### Work instruction
All entries shown below should be duplicated character for character.

Records excerpted from a collection
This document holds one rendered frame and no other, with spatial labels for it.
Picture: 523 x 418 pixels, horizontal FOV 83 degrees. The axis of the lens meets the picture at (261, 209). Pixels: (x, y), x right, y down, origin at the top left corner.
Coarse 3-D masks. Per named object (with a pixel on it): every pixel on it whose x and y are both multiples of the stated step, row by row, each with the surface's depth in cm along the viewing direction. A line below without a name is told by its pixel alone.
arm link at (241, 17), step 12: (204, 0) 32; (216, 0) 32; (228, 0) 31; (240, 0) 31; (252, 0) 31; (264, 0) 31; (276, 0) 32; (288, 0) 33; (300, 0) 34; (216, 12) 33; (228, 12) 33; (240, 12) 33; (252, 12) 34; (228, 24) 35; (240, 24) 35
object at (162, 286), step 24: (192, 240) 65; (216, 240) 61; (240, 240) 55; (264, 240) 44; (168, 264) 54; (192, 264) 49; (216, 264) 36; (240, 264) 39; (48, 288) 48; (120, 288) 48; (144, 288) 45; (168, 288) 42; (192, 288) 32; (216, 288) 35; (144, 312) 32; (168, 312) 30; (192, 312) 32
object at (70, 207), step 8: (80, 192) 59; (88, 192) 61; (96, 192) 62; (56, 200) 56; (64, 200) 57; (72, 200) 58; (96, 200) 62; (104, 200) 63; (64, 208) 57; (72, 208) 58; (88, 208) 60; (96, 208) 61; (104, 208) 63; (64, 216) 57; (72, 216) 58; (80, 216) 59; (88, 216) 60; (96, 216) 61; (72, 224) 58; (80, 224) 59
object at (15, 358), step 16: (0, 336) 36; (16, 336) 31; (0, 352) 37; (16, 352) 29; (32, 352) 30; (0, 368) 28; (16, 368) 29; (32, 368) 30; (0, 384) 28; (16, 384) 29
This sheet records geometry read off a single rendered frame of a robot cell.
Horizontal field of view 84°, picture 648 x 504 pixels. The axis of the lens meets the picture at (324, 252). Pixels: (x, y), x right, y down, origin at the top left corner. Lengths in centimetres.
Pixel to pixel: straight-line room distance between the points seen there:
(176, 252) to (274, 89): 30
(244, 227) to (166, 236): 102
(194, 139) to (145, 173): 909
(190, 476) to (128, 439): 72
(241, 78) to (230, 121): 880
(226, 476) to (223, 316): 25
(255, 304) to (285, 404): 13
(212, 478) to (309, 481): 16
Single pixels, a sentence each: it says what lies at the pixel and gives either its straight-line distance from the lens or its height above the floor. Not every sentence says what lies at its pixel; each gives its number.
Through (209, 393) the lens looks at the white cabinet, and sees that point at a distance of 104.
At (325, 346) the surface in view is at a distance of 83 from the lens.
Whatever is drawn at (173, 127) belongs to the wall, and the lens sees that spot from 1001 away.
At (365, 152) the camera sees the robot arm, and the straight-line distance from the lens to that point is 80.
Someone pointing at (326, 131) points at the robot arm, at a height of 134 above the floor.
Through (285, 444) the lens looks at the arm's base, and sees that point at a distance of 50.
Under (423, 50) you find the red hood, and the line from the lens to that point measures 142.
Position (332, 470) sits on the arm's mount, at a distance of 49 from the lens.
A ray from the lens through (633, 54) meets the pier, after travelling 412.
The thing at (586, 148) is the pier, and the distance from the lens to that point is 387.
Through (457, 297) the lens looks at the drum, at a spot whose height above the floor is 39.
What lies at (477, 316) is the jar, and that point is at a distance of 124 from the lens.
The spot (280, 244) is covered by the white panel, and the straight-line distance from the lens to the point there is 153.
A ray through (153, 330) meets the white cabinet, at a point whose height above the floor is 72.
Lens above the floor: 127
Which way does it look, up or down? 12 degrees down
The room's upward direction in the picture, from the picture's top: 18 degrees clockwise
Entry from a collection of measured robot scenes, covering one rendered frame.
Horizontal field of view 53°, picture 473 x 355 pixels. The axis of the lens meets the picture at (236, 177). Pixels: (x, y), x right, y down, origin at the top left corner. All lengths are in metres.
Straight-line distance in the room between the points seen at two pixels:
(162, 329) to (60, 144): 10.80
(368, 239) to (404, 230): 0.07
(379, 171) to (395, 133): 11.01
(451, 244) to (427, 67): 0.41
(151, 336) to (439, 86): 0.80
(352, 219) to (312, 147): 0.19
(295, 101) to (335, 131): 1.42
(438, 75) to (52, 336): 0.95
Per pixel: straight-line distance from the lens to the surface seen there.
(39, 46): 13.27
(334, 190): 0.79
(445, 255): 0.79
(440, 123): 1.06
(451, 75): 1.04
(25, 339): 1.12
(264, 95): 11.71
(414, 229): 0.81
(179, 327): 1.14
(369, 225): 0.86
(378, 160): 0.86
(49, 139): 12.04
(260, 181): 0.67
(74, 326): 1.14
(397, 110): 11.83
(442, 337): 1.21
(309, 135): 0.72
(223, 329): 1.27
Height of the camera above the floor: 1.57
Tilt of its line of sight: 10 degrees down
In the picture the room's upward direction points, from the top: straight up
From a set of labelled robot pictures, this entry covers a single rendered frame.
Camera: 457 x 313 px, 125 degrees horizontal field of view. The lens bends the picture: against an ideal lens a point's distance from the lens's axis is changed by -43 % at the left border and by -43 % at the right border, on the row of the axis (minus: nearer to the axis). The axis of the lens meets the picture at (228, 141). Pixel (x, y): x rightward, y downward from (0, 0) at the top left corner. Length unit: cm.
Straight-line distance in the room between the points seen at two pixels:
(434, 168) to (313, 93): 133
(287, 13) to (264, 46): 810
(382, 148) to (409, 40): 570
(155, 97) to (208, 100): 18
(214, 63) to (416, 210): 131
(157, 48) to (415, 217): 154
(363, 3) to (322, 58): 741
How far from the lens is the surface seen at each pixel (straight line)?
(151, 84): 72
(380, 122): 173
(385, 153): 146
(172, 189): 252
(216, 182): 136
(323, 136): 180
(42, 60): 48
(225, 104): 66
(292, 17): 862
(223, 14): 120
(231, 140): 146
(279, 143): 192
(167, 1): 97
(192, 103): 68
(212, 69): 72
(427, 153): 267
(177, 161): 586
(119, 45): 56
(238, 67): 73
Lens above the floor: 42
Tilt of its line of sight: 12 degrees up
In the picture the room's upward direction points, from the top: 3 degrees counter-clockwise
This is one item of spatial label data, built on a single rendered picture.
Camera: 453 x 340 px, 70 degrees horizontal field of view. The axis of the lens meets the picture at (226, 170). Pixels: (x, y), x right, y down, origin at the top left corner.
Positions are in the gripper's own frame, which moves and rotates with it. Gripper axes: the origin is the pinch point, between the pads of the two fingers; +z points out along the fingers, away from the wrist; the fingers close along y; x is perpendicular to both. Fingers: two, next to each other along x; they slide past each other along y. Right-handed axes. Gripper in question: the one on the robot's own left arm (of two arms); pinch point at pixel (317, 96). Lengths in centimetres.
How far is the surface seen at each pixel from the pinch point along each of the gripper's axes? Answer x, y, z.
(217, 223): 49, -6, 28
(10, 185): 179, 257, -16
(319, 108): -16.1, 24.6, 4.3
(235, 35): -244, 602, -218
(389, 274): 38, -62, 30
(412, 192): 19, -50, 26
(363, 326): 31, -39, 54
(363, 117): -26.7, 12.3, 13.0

### Completed exercise
This document holds one rendered frame and no other, with spatial labels for it.
Picture: 523 x 418 pixels, horizontal FOV 83 degrees. The axis of the lens meets the picture at (261, 209). Pixels: (x, y), x right, y down, origin at the top left corner.
Coarse 3-D masks. Per named object (with a pixel on it): every pixel on it whose x and y are both multiples of the stated step, row by row, each with the surface's depth in cm along the viewing direction. A line below without a name is told by its pixel alone.
arm link at (241, 17), step 12: (204, 0) 32; (216, 0) 32; (228, 0) 31; (240, 0) 31; (252, 0) 31; (264, 0) 31; (276, 0) 32; (288, 0) 33; (300, 0) 34; (216, 12) 33; (228, 12) 33; (240, 12) 33; (252, 12) 34; (228, 24) 35; (240, 24) 35
object at (162, 286), step 24: (192, 240) 65; (216, 240) 61; (240, 240) 55; (264, 240) 44; (168, 264) 54; (192, 264) 49; (216, 264) 36; (240, 264) 39; (48, 288) 48; (120, 288) 48; (144, 288) 45; (168, 288) 42; (192, 288) 32; (216, 288) 35; (144, 312) 32; (168, 312) 30; (192, 312) 32
object at (70, 207), step 8: (80, 192) 59; (88, 192) 61; (96, 192) 62; (56, 200) 56; (64, 200) 57; (72, 200) 58; (96, 200) 62; (104, 200) 63; (64, 208) 57; (72, 208) 58; (88, 208) 60; (96, 208) 61; (104, 208) 63; (64, 216) 57; (72, 216) 58; (80, 216) 59; (88, 216) 60; (96, 216) 61; (72, 224) 58; (80, 224) 59
object at (15, 358), step 16: (0, 336) 36; (16, 336) 31; (0, 352) 37; (16, 352) 29; (32, 352) 30; (0, 368) 28; (16, 368) 29; (32, 368) 30; (0, 384) 28; (16, 384) 29
This sheet records geometry read off a single rendered frame of a robot cell.
Horizontal field of view 84°, picture 648 x 504 pixels. The axis of the lens meets the picture at (324, 252). Pixels: (x, y), x right, y down, origin at the top left corner. Lengths in centimetres.
Pixel to pixel: straight-line room distance between the points seen there:
(176, 252) to (274, 89): 30
(244, 227) to (166, 236): 102
(194, 139) to (145, 173): 909
(190, 476) to (128, 439): 72
(241, 78) to (230, 121): 880
(226, 476) to (223, 316): 25
(255, 304) to (285, 404): 13
(212, 478) to (309, 481): 16
Single pixels, a sentence each: it says what lies at the pixel and gives either its straight-line distance from the lens or its height above the floor. Not every sentence says what lies at its pixel; each gives its number.
Through (209, 393) the lens looks at the white cabinet, and sees that point at a distance of 104.
At (325, 346) the surface in view is at a distance of 83 from the lens.
Whatever is drawn at (173, 127) belongs to the wall, and the lens sees that spot from 1001 away.
At (365, 152) the camera sees the robot arm, and the straight-line distance from the lens to that point is 80.
Someone pointing at (326, 131) points at the robot arm, at a height of 134 above the floor.
Through (285, 444) the lens looks at the arm's base, and sees that point at a distance of 50.
Under (423, 50) you find the red hood, and the line from the lens to that point measures 142.
Position (332, 470) sits on the arm's mount, at a distance of 49 from the lens.
A ray from the lens through (633, 54) meets the pier, after travelling 412.
The thing at (586, 148) is the pier, and the distance from the lens to that point is 387.
Through (457, 297) the lens looks at the drum, at a spot whose height above the floor is 39.
What lies at (477, 316) is the jar, and that point is at a distance of 124 from the lens.
The spot (280, 244) is covered by the white panel, and the straight-line distance from the lens to the point there is 153.
A ray through (153, 330) meets the white cabinet, at a point whose height above the floor is 72.
Lens above the floor: 127
Which way does it look, up or down? 12 degrees down
The room's upward direction in the picture, from the picture's top: 18 degrees clockwise
Entry from a collection of measured robot scenes, covering one rendered frame.
Horizontal field of view 53°, picture 473 x 355 pixels. The axis of the lens meets the picture at (236, 177). Pixels: (x, y), x right, y down, origin at the top left corner. All lengths are in metres.
Straight-line distance in the room between the points seen at two pixels:
(162, 329) to (60, 144): 10.80
(368, 239) to (404, 230): 0.07
(379, 171) to (395, 133): 11.01
(451, 244) to (427, 67): 0.41
(151, 336) to (439, 86): 0.80
(352, 219) to (312, 147): 0.19
(295, 101) to (335, 131): 1.42
(438, 75) to (52, 336): 0.95
Per pixel: straight-line distance from the lens to the surface seen there.
(39, 46): 13.27
(334, 190): 0.79
(445, 255): 0.79
(440, 123): 1.06
(451, 75): 1.04
(25, 339): 1.12
(264, 95): 11.71
(414, 229): 0.81
(179, 327): 1.14
(369, 225): 0.86
(378, 160): 0.86
(49, 139): 12.04
(260, 181): 0.67
(74, 326): 1.14
(397, 110): 11.83
(442, 337): 1.21
(309, 135): 0.72
(223, 329): 1.27
Height of the camera above the floor: 1.57
Tilt of its line of sight: 10 degrees down
In the picture the room's upward direction points, from the top: straight up
From a set of labelled robot pictures, this entry covers a single rendered frame.
Camera: 457 x 313 px, 125 degrees horizontal field of view. The lens bends the picture: against an ideal lens a point's distance from the lens's axis is changed by -43 % at the left border and by -43 % at the right border, on the row of the axis (minus: nearer to the axis). The axis of the lens meets the picture at (228, 141). Pixel (x, y): x rightward, y downward from (0, 0) at the top left corner. Length unit: cm.
Straight-line distance in the room between the points seen at two pixels:
(434, 168) to (313, 93): 133
(287, 13) to (264, 46): 810
(382, 148) to (409, 40): 570
(155, 97) to (208, 100): 18
(214, 63) to (416, 210): 131
(157, 48) to (415, 217): 154
(363, 3) to (322, 58): 741
How far from the lens is the surface seen at each pixel (straight line)?
(151, 84): 72
(380, 122): 173
(385, 153): 146
(172, 189): 252
(216, 182): 136
(323, 136): 180
(42, 60): 48
(225, 104): 66
(292, 17): 862
(223, 14): 120
(231, 140): 146
(279, 143): 192
(167, 1): 97
(192, 103): 68
(212, 69): 72
(427, 153): 267
(177, 161): 586
(119, 45): 56
(238, 67): 73
Lens above the floor: 42
Tilt of its line of sight: 12 degrees up
In the picture the room's upward direction points, from the top: 3 degrees counter-clockwise
This is one item of spatial label data, built on a single rendered picture.
Camera: 453 x 340 px, 70 degrees horizontal field of view. The axis of the lens meets the picture at (226, 170). Pixels: (x, y), x right, y down, origin at the top left corner.
Positions are in the gripper's own frame, which moves and rotates with it. Gripper axes: the origin is the pinch point, between the pads of the two fingers; +z points out along the fingers, away from the wrist; the fingers close along y; x is perpendicular to both. Fingers: two, next to each other along x; they slide past each other along y. Right-handed axes. Gripper in question: the one on the robot's own left arm (of two arms); pinch point at pixel (317, 96). Lengths in centimetres.
How far is the surface seen at each pixel from the pinch point along each of the gripper's axes? Answer x, y, z.
(217, 223): 49, -6, 28
(10, 185): 179, 257, -16
(319, 108): -16.1, 24.6, 4.3
(235, 35): -244, 602, -218
(389, 274): 38, -62, 30
(412, 192): 19, -50, 26
(363, 326): 31, -39, 54
(363, 117): -26.7, 12.3, 13.0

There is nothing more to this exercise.